Empty label equals to a missing one, and Prometheus queries can check for non-existence of a label, so let's just skip empty / unneeded ones. Main difference to earlier is that LevelZero error categories that provide non-zero values only for uncorrectable type (according to spec), are now without a type label. Correctable i.e. zero metrics for those categories were skipped already earlier.
And contrib/format.sh include re-order. "dev_file" support is behind a define (enabled by default) because it needs functions that are only part of POSIX, not C99. Intel Kubernetes GPU plugin uses primary GPU node device file names (card0, card1...) as its GPU identifiers. This new label helps in mapping Kubernetes custom metrics to them.
This was rebased on latest upstream collectd-6.0 branch, so that "gpu_sysman-6.0" branch based on this branch, gets CI fixes from upstream => upstream's own bugs do not fail checks for upstream "gpu_sysman-6.0" branch pull request. |
And document with what GCC warning options the code is tested / passes.
While for plugin that change does not really help (as target buffer is always larger than source), for test code it is useful. And it shuts up less capabable static checking tools than GCC. As test code cannot use existing collectd functionality for this (test code needs modified versions of some collectd functions, and all collectd code does not pass GCC warnings I use), sstrncpy() is copied to test code. For test code there's also a fix to size given for snprintf(), and removal of redundant string termination for modified plugin_log() copy (vsnprintf() already terminates string).

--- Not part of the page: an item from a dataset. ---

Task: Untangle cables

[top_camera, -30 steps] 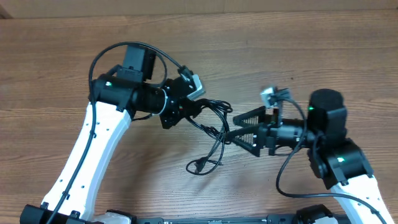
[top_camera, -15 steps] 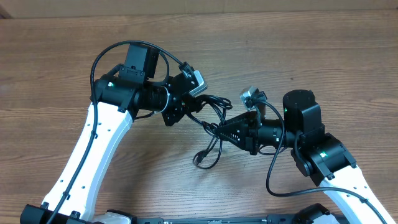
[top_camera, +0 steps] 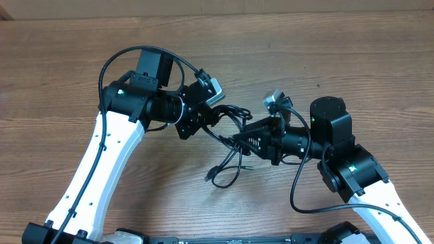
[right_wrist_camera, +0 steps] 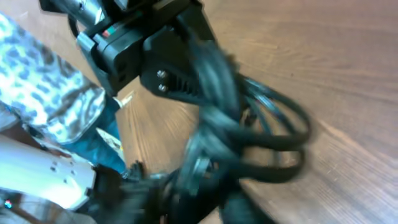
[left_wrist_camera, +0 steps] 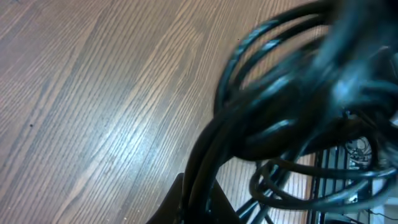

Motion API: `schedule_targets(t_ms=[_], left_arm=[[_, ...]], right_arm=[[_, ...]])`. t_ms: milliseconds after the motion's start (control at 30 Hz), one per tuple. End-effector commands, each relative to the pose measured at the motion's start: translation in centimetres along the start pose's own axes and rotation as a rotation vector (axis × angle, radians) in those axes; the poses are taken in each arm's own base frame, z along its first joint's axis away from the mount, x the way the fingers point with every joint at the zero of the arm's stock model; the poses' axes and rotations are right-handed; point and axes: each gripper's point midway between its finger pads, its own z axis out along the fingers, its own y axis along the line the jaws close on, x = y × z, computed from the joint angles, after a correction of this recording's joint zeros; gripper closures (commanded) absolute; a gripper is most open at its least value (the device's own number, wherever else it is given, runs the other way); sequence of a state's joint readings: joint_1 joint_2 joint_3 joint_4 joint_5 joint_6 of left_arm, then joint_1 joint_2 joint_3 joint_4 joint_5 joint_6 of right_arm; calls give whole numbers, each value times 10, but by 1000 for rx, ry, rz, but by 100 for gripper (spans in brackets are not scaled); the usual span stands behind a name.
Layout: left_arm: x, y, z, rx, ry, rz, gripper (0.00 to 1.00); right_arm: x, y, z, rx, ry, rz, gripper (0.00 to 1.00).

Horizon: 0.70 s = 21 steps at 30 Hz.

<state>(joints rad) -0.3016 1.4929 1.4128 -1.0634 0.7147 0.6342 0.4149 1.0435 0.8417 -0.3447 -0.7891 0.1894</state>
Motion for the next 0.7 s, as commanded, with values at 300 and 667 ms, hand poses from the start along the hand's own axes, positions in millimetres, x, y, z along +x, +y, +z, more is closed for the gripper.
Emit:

scalloc() wraps calloc() with exit on alloc failure, similarly to what smalloc() does for malloc().
If asserts were disabled, allocation failures would result in collectd memory errors => replace alloc+assert in the plugin with collectd smalloc/scalloc wrappers that exits after logging allocation error. Downsides are that this does not invoke debugger (which could be in a different control group with plenty of memory), nor tell where / what allocation failed, like enabled assert would, so test code variants of the wrappers still do asserts.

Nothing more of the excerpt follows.